*What the task asks:* Reproduce only what runs from the line containing "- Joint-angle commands" to the line containing "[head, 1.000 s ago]" in the records below, inclusive. Keep it exact, and keep the pictures out.

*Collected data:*
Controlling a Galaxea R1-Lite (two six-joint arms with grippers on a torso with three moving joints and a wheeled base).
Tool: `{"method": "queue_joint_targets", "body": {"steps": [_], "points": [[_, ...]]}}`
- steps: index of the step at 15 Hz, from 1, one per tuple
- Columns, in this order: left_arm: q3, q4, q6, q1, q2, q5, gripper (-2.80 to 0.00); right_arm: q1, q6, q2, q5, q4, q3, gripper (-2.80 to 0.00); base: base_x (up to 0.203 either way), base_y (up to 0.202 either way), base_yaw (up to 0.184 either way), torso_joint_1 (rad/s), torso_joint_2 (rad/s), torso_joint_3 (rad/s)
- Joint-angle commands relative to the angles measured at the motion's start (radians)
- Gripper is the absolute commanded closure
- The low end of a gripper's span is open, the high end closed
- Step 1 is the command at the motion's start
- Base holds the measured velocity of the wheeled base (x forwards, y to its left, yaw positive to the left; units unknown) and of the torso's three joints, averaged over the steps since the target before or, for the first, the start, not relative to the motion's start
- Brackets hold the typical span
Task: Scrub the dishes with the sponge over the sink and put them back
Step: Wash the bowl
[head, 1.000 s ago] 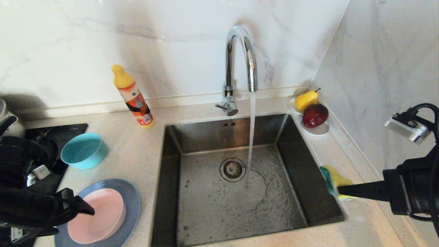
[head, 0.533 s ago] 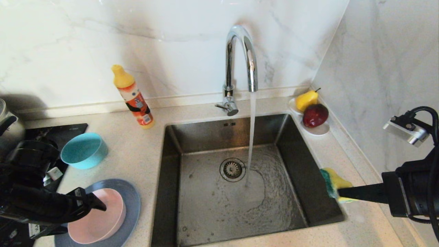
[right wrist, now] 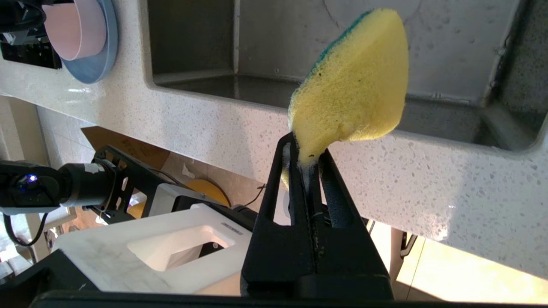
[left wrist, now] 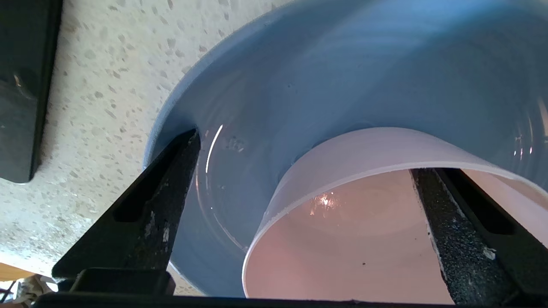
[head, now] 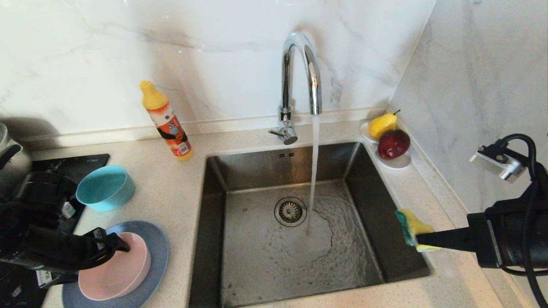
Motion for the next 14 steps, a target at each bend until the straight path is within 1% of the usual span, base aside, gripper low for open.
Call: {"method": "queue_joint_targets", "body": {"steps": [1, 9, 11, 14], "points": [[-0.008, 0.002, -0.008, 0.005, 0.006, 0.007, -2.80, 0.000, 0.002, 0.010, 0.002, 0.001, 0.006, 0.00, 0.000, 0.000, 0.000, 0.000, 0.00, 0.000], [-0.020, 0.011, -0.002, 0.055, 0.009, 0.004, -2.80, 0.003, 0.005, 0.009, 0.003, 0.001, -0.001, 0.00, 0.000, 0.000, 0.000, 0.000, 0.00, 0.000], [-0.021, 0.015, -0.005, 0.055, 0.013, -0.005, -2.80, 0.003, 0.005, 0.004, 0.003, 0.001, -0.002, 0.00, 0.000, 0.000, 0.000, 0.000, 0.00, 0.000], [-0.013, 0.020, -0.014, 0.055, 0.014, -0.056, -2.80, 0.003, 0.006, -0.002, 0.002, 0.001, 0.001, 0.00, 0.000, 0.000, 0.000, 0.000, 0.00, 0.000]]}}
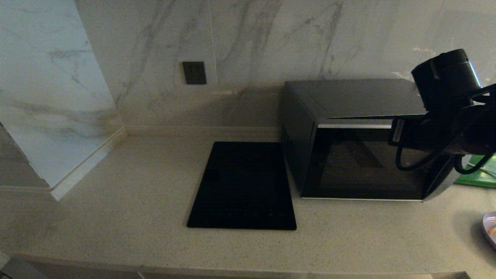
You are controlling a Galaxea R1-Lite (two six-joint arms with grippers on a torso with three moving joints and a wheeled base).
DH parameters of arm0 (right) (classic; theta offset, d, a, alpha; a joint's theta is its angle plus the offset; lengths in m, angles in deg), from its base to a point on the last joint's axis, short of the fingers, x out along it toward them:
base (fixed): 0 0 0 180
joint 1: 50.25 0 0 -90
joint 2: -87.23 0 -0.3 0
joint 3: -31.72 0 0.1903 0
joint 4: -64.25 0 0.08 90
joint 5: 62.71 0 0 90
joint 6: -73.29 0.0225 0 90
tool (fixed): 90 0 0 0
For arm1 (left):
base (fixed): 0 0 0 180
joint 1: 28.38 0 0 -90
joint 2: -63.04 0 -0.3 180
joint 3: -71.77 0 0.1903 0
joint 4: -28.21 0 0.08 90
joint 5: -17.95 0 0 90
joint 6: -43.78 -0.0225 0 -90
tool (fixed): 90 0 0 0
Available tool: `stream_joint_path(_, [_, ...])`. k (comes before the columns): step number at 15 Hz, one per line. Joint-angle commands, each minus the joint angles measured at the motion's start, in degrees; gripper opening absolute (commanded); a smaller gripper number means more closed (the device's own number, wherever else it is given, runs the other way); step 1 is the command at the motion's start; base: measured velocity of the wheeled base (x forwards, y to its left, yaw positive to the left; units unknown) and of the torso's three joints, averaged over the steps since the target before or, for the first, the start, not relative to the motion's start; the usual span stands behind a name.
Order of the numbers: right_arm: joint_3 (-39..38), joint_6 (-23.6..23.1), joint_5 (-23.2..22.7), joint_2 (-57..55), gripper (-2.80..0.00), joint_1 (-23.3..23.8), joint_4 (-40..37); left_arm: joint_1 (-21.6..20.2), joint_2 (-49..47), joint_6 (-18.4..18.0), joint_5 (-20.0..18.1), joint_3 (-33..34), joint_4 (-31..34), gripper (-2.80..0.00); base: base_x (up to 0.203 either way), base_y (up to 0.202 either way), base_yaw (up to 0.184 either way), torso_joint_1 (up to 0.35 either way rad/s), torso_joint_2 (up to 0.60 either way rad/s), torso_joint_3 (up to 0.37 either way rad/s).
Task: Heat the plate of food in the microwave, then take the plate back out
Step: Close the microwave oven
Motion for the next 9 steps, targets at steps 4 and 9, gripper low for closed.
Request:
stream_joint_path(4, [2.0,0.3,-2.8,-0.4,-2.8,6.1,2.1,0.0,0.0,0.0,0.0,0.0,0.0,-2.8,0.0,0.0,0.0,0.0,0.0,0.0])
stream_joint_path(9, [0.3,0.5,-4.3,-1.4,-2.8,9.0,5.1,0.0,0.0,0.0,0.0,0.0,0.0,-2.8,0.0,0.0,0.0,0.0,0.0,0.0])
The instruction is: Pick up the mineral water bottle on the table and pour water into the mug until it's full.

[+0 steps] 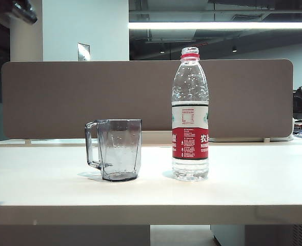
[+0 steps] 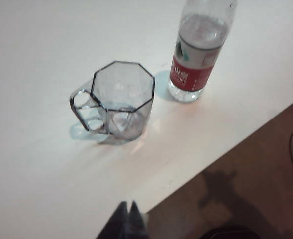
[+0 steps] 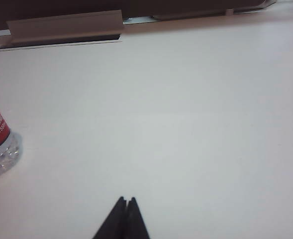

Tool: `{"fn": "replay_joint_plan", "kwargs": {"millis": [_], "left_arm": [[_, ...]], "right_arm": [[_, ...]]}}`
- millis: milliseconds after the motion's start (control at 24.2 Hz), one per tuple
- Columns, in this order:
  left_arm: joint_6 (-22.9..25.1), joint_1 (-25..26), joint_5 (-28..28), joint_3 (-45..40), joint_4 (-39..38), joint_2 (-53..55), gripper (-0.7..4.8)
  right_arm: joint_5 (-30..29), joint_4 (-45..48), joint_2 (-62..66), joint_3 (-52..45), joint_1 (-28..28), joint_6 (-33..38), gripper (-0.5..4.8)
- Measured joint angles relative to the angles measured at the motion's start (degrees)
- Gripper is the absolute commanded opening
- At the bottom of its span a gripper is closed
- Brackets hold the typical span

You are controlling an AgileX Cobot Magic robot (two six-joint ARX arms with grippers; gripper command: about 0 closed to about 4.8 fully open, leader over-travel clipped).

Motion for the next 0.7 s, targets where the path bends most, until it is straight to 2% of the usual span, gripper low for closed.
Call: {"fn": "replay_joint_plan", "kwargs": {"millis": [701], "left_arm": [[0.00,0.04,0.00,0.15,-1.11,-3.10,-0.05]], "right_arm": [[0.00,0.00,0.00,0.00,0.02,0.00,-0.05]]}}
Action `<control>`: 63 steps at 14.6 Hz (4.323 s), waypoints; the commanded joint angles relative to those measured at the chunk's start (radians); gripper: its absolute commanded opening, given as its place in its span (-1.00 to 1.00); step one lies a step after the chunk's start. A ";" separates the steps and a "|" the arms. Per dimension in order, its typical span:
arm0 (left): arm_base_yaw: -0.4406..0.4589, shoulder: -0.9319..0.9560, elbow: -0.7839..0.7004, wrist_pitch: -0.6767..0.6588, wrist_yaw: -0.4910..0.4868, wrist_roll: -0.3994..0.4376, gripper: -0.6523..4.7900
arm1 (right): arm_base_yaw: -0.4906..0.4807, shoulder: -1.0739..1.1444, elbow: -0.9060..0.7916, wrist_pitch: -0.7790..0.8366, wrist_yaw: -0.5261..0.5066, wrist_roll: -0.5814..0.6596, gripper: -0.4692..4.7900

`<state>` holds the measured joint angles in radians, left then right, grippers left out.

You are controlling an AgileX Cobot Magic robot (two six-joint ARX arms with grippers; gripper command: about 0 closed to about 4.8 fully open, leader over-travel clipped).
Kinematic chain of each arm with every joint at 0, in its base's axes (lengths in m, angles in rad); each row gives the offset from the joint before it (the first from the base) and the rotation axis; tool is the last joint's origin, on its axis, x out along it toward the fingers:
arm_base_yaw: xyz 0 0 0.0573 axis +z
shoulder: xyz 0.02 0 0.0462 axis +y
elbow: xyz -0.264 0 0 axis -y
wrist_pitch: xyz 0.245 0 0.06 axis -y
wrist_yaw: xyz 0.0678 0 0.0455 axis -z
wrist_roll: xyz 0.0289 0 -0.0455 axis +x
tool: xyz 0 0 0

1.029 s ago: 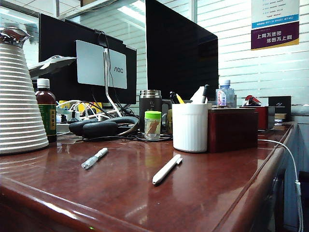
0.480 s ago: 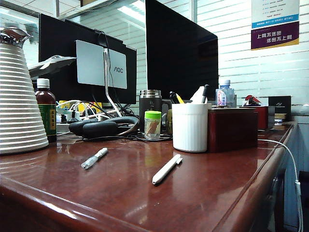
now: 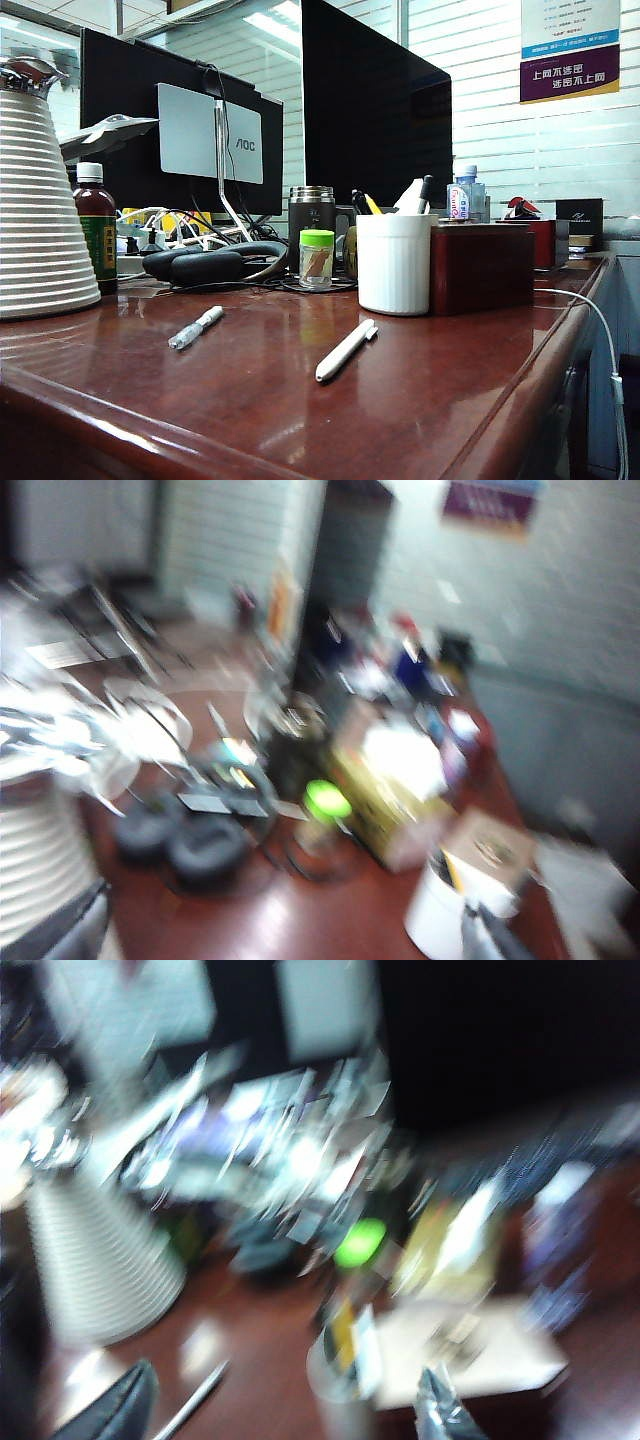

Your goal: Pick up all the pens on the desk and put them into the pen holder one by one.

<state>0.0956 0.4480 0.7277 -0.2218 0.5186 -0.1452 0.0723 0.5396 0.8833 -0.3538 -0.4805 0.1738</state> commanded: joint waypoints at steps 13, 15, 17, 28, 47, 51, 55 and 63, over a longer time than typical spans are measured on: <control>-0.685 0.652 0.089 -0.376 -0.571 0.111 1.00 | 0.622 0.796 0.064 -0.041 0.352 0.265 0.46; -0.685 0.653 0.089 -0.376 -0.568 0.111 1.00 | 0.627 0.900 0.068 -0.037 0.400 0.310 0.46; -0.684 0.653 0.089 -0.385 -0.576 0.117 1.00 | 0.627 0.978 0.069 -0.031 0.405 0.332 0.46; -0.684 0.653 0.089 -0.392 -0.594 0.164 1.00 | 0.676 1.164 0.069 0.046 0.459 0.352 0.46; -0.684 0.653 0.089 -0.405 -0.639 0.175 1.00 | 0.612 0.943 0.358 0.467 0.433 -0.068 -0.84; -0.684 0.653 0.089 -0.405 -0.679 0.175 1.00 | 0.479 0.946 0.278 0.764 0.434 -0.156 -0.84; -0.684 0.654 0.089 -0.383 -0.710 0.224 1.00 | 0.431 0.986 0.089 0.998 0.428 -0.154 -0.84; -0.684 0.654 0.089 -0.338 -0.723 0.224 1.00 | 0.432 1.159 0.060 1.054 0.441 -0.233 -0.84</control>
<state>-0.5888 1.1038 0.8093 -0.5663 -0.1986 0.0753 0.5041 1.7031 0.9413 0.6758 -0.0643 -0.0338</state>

*Problem solution:*
- Joint-angle commands relative to the angles measured at the motion's start (radians)
- Gripper is the absolute commanded closure
- The low end of a gripper's span is open, the high end closed
- Step 1 is the command at the motion's start
- Base holds the measured velocity of the wheeled base (x forwards, y to its left, yaw positive to the left; units unknown) and of the torso's three joints, averaged over the steps since the target before or, for the first, the start, not relative to the motion's start
- Brackets hold the typical span
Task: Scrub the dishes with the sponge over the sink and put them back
Step: Wash the bowl
[head, 1.000 s ago] 

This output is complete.